THE PROBLEM:
Which lines in the records below contain the word "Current"? Copy each one.

Entries taken from a collection:
____

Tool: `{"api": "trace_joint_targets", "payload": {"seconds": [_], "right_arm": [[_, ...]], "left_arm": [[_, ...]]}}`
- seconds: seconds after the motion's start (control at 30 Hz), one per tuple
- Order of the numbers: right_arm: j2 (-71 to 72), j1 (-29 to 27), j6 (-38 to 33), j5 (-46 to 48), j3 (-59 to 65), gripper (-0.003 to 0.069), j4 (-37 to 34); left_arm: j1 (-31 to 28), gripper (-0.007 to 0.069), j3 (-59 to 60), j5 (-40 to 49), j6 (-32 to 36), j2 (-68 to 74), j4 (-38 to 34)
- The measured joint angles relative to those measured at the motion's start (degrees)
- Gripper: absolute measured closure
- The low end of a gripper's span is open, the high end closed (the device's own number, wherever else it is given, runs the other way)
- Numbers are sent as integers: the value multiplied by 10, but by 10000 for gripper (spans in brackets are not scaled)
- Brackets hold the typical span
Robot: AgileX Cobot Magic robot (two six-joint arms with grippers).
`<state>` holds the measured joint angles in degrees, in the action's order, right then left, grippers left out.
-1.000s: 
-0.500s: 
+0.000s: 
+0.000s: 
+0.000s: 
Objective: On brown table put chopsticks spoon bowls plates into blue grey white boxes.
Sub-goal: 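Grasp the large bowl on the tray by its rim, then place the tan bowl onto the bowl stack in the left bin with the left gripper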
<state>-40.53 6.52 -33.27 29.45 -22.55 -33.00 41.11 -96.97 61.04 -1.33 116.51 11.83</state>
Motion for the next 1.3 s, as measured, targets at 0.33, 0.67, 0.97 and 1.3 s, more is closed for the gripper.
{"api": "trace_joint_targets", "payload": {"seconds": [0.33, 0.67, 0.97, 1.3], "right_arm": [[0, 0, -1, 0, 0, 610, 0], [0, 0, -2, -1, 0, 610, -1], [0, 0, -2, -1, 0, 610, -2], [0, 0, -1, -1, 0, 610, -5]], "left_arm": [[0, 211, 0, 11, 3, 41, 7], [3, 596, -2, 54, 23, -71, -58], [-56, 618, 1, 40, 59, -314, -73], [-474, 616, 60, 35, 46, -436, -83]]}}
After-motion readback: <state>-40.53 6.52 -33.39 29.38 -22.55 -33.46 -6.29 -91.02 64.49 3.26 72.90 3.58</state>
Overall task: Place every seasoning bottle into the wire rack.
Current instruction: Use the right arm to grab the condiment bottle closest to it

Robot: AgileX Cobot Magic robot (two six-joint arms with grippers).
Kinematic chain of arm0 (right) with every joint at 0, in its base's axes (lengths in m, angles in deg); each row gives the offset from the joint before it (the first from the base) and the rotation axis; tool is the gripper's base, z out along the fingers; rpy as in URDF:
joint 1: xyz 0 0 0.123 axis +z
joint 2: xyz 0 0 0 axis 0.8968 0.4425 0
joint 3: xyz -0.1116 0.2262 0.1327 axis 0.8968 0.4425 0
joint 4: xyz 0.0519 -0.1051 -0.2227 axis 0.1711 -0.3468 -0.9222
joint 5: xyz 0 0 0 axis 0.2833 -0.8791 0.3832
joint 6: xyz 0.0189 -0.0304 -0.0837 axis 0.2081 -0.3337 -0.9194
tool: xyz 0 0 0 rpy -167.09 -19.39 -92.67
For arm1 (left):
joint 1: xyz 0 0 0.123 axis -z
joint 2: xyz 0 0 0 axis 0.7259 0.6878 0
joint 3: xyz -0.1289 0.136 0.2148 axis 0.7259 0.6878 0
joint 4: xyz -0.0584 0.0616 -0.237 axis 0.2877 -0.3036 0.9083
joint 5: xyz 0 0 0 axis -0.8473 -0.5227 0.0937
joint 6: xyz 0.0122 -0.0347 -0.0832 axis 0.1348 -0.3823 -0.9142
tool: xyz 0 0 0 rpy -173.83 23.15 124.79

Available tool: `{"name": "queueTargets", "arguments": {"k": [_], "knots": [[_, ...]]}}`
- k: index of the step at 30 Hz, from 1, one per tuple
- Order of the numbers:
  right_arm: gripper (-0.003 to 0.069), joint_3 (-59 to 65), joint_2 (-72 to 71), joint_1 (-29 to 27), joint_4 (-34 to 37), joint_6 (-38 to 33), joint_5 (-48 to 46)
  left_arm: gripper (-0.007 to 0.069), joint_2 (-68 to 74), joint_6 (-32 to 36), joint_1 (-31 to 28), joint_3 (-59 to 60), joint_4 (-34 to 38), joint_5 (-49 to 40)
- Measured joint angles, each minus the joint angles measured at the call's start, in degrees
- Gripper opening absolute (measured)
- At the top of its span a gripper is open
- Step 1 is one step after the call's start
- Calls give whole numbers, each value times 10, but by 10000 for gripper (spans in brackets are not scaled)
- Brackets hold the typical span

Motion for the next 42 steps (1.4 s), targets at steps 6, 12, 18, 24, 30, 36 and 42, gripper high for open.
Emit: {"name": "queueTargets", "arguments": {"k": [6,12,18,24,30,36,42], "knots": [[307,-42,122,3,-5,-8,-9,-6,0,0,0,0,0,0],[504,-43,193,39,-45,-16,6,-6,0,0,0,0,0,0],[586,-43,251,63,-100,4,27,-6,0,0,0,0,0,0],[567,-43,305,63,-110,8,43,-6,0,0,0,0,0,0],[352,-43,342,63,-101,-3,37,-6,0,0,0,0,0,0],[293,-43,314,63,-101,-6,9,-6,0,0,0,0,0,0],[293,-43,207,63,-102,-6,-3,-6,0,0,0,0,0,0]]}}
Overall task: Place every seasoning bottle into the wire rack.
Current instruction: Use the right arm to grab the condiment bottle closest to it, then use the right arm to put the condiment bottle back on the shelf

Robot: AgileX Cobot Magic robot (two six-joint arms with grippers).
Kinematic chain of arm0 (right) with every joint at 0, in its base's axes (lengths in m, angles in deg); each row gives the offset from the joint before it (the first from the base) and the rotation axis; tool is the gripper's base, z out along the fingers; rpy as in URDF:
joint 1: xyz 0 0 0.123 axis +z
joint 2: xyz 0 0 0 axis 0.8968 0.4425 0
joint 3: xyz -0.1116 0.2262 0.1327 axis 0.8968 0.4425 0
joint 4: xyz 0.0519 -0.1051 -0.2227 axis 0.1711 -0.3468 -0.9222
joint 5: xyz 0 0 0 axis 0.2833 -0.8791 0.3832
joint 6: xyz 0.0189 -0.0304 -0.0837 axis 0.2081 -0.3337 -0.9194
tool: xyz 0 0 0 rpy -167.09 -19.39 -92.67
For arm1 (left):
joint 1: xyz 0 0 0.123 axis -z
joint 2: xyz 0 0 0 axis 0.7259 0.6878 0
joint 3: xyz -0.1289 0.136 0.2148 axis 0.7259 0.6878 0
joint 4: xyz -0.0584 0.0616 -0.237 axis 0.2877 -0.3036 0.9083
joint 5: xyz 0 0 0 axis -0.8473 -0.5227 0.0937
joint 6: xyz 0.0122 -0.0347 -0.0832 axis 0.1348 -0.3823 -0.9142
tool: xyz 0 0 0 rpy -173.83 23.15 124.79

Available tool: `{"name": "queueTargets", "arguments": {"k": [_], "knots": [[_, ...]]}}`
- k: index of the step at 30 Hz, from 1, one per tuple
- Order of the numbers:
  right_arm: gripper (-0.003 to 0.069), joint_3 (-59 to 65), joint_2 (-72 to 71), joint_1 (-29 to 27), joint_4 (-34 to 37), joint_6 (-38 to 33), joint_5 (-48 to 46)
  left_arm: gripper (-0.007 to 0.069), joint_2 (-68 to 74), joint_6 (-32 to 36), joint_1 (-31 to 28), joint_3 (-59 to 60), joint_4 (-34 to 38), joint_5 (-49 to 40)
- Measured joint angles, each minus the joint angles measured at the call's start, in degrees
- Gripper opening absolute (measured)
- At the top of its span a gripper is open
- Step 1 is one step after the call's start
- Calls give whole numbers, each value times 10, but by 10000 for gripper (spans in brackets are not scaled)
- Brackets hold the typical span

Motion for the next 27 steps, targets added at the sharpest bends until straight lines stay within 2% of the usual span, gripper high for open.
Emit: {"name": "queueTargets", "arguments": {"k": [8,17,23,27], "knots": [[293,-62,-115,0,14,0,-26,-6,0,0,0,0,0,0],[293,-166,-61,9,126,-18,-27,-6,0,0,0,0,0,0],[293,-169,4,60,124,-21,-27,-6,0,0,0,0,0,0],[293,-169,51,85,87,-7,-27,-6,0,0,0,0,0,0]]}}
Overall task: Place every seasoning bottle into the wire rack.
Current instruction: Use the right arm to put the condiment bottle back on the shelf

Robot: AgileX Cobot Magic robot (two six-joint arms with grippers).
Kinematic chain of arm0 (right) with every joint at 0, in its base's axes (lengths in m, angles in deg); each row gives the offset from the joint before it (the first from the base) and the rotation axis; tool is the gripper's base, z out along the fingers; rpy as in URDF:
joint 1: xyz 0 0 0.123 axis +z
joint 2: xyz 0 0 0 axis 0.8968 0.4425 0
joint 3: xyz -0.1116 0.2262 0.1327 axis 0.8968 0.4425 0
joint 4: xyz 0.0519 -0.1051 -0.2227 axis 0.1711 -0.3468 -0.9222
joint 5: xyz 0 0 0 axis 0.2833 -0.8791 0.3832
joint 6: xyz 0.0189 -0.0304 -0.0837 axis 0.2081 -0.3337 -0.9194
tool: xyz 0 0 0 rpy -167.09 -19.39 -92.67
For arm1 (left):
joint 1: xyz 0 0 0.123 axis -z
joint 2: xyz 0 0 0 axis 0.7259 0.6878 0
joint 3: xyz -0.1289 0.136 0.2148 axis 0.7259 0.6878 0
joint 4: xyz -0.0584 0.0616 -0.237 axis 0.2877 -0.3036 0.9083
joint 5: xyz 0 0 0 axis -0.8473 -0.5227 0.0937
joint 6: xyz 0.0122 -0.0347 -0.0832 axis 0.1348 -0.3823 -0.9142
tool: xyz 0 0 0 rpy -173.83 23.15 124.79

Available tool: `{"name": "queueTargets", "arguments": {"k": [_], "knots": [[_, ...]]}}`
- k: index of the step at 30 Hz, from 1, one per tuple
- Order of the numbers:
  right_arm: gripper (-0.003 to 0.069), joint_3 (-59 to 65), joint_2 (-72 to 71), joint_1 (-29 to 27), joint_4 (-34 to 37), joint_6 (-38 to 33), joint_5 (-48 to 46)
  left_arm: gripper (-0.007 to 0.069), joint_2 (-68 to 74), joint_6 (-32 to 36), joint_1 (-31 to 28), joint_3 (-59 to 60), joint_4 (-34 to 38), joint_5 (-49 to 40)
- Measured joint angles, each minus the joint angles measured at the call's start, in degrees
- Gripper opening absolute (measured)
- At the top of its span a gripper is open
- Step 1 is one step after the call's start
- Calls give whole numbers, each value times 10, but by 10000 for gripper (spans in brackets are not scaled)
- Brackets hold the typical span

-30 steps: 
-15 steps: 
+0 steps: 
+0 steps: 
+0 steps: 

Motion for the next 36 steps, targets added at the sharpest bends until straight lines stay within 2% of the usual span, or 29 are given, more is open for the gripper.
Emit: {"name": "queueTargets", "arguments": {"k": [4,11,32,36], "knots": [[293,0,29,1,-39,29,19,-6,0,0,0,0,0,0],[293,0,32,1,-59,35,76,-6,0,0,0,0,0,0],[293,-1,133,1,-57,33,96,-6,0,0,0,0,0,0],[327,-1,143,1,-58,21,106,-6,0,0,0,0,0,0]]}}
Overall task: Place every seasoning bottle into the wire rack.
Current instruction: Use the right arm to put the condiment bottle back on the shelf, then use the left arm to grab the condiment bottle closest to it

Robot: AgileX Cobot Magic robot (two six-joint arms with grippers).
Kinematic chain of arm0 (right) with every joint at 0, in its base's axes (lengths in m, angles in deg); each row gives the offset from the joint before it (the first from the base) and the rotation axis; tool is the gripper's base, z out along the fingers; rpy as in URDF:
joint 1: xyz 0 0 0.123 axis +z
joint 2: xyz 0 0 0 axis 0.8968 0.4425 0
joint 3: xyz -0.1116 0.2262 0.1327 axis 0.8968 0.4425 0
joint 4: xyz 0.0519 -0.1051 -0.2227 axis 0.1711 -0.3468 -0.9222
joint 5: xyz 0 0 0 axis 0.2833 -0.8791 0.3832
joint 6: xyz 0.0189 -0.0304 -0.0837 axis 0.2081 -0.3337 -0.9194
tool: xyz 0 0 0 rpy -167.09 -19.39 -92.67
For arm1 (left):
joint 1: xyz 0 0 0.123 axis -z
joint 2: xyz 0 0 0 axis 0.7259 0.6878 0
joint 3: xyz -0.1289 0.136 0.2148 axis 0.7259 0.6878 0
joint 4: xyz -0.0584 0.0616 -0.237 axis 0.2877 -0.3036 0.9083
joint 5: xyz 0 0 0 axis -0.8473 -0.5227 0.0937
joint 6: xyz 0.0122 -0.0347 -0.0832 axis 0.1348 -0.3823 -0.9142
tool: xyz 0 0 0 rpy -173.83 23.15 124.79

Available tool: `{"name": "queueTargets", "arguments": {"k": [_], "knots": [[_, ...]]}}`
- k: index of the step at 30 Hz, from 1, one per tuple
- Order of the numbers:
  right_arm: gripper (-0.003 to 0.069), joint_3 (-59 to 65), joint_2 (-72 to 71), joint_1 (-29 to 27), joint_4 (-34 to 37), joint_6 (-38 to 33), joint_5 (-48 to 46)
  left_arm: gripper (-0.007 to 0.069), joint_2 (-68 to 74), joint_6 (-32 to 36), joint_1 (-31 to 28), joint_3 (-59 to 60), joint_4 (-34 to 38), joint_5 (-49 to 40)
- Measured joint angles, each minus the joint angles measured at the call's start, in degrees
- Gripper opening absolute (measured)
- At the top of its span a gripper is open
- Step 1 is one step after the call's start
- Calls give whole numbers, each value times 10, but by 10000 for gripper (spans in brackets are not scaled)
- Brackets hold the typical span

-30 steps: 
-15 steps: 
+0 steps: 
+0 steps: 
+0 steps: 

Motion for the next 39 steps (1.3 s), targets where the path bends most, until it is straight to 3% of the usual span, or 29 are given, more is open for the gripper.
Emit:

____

THE COMPLETED TASK:
Current instruction: Use the right arm to grab the condiment bottle closest to it
Current instruction: Use the right arm to grab the condiment bottle closest to it, then use the right arm to put the condiment bottle back on the shelf
Current instruction: Use the right arm to put the condiment bottle back on the shelf
Current instruction: Use the right arm to put the condiment bottle back on the shelf, then use the left arm to grab the condiment bottle closest to it

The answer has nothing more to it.